À cet égard, l’employeur cite la fonction de « Head of Compliance » attribuée à la
salariée qui impliquerait qu’elle devait nécessairement connaître tous les
règlements internes de la société, ensuite le fait qu’elle a rempli l’«expense
reimbursement form » (pièce 5), la circonstance qu’elle-même approuvait les
demandes de remboursement de ses collaborateurs (pièce 13) et finalement, le fait
que le « Business Management Comitee » avait demandé aux chefs de département,
dont A, pour la période de la fin de l’année 2014 de faire en sorte que toutes les
demandes en remboursement des frais professionnels des salariés soient rentrées
dans ce délai de trois mois (pièces 8, 9 et 10).

Il verse encore des attestations testimoniales aux fins d’établir la connaissance par
la salariée du règlement d’ordre interne.

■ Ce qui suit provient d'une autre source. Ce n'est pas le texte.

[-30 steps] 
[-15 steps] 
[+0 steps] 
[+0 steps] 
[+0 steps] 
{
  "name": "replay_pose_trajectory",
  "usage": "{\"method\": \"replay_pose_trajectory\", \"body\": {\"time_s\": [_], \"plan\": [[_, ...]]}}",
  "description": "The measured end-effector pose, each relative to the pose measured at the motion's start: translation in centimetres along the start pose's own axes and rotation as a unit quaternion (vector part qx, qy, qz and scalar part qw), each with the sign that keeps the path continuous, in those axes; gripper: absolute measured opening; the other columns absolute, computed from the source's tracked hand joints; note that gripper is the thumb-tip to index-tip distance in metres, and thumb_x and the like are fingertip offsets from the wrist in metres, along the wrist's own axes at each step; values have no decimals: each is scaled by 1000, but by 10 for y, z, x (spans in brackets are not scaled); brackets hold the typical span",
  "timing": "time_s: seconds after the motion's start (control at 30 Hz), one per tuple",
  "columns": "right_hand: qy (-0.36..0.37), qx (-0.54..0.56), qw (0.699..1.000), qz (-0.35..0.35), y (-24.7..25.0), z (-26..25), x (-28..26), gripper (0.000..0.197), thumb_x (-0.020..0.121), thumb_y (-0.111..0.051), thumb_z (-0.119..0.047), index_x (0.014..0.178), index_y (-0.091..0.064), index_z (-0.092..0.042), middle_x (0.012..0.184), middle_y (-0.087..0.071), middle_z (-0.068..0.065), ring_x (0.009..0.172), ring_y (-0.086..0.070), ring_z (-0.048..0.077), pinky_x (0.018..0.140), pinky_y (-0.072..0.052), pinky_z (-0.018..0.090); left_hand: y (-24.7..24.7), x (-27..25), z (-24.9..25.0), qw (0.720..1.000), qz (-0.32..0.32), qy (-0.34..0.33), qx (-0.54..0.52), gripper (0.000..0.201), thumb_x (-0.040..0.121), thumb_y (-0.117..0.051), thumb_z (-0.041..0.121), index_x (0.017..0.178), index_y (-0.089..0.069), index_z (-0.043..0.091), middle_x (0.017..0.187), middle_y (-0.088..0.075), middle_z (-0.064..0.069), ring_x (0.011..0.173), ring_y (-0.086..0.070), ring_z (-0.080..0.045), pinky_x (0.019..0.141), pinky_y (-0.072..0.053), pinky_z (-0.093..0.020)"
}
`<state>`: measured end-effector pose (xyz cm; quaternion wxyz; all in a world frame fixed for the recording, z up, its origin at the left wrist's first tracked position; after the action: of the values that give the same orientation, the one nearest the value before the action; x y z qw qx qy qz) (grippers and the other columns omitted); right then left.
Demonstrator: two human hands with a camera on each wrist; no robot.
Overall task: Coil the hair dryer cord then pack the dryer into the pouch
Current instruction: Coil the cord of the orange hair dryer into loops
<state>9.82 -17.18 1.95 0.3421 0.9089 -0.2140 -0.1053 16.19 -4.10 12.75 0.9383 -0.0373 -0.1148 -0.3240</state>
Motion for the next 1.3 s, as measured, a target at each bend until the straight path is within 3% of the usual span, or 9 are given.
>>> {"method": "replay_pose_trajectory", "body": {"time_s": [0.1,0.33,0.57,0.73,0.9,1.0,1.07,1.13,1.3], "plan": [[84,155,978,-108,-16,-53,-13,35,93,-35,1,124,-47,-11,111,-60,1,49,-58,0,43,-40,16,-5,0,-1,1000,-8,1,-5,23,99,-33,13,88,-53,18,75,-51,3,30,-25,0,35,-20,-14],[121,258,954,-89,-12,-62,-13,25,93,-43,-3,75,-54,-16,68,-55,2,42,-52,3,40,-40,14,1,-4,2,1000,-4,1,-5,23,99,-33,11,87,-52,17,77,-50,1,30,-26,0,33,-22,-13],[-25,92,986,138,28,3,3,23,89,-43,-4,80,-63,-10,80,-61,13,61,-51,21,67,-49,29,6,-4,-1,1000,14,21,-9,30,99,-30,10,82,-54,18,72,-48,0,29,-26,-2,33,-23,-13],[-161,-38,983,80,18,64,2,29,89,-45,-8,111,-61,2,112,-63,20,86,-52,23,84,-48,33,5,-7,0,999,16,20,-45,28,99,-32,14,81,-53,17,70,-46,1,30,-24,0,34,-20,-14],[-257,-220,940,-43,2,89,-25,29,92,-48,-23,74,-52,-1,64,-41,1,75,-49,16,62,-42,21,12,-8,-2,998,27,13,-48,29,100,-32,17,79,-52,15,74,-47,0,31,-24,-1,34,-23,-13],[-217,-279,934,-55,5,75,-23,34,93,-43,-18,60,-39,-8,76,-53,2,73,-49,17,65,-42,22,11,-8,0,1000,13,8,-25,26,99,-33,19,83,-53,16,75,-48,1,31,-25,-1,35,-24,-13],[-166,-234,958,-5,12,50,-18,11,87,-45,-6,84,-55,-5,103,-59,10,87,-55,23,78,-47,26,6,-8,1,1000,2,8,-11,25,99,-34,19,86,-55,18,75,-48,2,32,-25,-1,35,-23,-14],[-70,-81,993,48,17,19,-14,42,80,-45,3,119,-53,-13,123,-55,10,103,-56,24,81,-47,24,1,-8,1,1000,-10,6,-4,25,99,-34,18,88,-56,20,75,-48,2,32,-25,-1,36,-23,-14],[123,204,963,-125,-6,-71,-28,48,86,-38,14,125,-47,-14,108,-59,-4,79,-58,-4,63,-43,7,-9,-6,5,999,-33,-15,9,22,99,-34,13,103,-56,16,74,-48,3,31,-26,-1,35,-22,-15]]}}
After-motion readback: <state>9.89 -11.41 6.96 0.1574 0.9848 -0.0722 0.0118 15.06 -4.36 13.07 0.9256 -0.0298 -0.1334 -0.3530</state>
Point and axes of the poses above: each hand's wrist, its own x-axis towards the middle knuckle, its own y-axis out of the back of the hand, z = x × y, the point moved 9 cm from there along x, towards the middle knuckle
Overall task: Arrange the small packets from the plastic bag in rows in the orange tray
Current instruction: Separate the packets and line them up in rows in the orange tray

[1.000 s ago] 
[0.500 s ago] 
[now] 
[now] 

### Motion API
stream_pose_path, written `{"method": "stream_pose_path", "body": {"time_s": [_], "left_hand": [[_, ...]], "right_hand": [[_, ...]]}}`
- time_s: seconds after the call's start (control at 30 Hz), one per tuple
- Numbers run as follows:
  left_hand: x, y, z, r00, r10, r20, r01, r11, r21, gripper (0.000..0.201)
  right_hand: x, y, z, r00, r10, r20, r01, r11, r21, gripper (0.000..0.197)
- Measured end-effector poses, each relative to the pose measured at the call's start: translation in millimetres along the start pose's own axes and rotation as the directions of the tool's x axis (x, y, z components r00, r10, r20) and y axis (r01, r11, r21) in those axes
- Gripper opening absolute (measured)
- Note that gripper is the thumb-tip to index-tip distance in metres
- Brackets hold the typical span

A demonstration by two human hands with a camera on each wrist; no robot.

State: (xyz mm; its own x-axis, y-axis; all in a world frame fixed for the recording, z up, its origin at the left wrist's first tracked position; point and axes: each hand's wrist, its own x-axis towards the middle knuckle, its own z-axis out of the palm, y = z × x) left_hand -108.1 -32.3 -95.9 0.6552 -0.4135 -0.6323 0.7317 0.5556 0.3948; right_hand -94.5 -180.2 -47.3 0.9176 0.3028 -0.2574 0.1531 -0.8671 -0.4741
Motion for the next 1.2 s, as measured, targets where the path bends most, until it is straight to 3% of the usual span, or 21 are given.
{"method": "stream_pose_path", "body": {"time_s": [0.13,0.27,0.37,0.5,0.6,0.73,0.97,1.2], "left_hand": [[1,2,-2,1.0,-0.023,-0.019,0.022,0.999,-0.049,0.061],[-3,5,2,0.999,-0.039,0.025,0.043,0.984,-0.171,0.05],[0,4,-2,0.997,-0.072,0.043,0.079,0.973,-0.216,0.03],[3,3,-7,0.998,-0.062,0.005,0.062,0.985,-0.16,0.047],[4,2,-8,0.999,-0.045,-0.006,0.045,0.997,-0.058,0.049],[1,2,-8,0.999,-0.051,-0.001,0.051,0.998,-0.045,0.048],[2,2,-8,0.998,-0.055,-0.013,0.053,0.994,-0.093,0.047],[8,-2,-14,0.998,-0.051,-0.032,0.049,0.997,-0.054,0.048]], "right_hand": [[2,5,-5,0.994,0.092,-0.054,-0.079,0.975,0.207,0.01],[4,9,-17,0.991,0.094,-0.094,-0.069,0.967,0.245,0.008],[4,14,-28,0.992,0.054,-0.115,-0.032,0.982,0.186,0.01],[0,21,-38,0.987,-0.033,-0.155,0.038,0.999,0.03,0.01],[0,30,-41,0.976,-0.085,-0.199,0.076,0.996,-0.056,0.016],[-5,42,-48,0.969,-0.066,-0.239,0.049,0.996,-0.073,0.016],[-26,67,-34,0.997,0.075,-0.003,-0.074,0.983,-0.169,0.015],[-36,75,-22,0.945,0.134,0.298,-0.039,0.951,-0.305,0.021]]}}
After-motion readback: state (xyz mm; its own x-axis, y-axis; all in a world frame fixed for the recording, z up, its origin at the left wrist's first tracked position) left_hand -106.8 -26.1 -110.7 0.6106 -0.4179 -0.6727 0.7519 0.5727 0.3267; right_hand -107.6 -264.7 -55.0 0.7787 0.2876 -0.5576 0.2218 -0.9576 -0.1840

L’employeur en conclut que la salariée devait avoir connaissance du règlement
intérieur lui imposant un délai de trois mois pour faire sa demande de
remboursement, de sorte qu’en étant hors délai, sa demande serait à rejeter.

À défaut, l’employeur estime que les présomptions avancées par lui constituent des
contestations sérieuses rendant la demande de la salariée irrecevable.

La Cour constate, à la lecture des pièces soumises à son appréciation par
l’employeur, que les nombreuses critiques formulées par ce dernier à l’égard de la
demande de A ne sont pas dénuées de fondement et la conduiraient à procéder à une
analyse approfondie des moyens des deux parties.

Or, le juge des référés est le juge de l’évident et de l’incontestable et il y a
contestation sérieuse dès lors que l’un des moyens de défense opposés à la
prétention du demandeur n’est pas manifestement vain, dès lors qu’il existe une
incertitude sur le sens dans lequel trancherait le juge du fond.

Il s’ensuit qu’en l’espèce, la Cour serait amenée à se substituer au juge du fond, de
sorte que la demande en provision de A doit être déclarée, par confirmation de la
décision déférée, irrecevable. (C.S.J., ord, 26/10/2017, 43838).